The most widely used Unicode encoding today, by far, is UTF-8, but UTF-16 is not dead yet.
Sometimes you are forced by circumstance to ingest UTF-16, but the only reason to write any format other than UTF-8 is to accommodate legacy processing.
Occasionally, other formats, e.g., UTF-32, are used for special purposes internally to some program. If you need to know about this, then you are beyond needing this primer.
UTF-8 and UTF-16 are both “variable length” encodings, i.e., not every character is expressed with the same number of bytes.
ASCII by definition is 7-bit.
- Range is 0 through FF hex, which includes FF+1 values or, in decimal, 128.
- If the high order bit is set, it’s not ASCII.
UTF-16 and UTF-8 represent the ASCII characters with the same numeric values used in ASCII, but they encode them differently.
- UTF-16 always uses either two bytes or four bytes.
  - ASCII characters will have an extra all-zero byte in addition to the byte with the ASCII value.
  - Whether the all-zero byte is leading or trailing depends on the endian-ness of the representation.
  - The BMP characters all fit into 16 bits.
- UTF-8 uses:
  - 1 byte for code points < 8 bits (ASCII characters, i.e. the Latin alphabet)
  - 2 bytes for all code points that require from 8 to 11 bits
  - 3 bytes for all code points that require from 12 to 16 bits
  - 4 bytes for all code points that require from 17 to 21 bits
  - Note that this implies that much of the BMP requires three bytes, not two.

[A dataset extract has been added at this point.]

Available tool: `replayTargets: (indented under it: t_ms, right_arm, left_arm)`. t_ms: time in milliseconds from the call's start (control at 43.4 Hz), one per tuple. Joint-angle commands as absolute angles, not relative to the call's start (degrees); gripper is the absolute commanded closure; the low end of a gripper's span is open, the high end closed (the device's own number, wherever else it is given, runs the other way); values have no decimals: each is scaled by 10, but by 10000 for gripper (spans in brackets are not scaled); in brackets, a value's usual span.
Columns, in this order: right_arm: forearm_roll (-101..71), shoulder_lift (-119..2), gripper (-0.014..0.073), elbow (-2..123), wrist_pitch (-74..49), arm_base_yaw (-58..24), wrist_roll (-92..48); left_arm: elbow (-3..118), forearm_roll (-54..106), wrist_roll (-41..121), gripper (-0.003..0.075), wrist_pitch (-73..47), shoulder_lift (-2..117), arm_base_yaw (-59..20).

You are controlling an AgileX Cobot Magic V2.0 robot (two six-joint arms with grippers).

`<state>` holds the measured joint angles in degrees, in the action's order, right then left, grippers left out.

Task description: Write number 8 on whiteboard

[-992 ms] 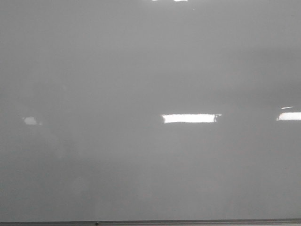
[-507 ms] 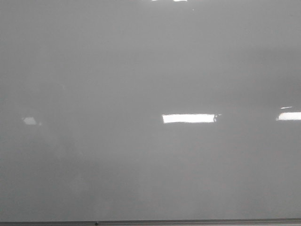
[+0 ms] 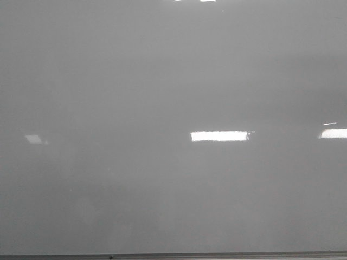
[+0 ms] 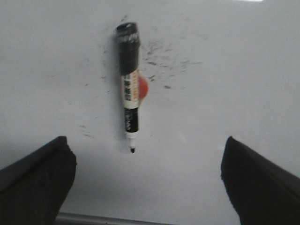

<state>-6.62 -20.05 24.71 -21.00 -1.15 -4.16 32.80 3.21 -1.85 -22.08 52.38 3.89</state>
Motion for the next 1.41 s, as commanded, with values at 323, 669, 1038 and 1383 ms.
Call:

Need for code-points outside the BMP, i.e., the low-order 16 bits is fairly unusual unless you’re using Chinese, and usually not even then.
ASCII (plain text) is UTF-8
- A file of pure ASCII is a valid UTF-8 file.
- The reverse is not necessarily true.
- Any file containing a byte with the high-bit set is not ASCII.
UTF-16, because it deals with bytes two at a time, is actually two physical encodings—little endian and big endian.
- For UTF-16, the optional BOM character can be, but need not be, used as the first character in a file to distinguish little-endian and big-endinan encodings.
- The BOM is guaranteed not to ever be valid for anything else.
- If the first character of a UTF-16 file is read as U_FEFF, the file and the program reading the file will be in agreement.
- If the first character of a UTF-16 file is read as U_FFFE, then the program must reverse the endian-ness.
- This doesn’t actually tell a program which encoding it is using, only that the encoding is either the other one or the same one as the program is using.

Advantages of UTF-8

ASCII is the most common format for data and ASCII is UTF-8
- For ASCII, UTF-8 takes only half as much space as UTF-16.
- No conversion needed for ASCII
If you jump to a random point in a UTF-8 file, you can synchronize to the next complete character in at most three bytes—one byte if it’s ASCII.
One disadvantage of UTF-8 is that it takes about 50% more space than UTF-16 when encoding East Asian and South Asian languages (3 bytes v. 2 bytes.)
UTF-8 is not subject to endian problems, while all multi-byte encodings, including UTF-16, are.

Java and Unicode

Java (unlike C and C++) was originally designed (before 1995) to use 16 bit Unicode, and later moved to 21-bit Unicode when the standard changed. The encoding used internally is UTF-16, but the Java specification requires it to to handle a variety of encodings. Two critical points:

Unlike C/C++, Java defines Strings in terms of characters, not bytes. This blog on Java and Unicode details it pretty well.
Java is not limited to 16-bit code points.

Hadoop and UTF Formats

In theory, Hadoop and Hive should work with either UTF-16 or UTF-8, but there are a couple of known Hive bugs that limit the use of UTF-16 to the characters in the BMP, and may cause problems even then. See this Apache bug report for details.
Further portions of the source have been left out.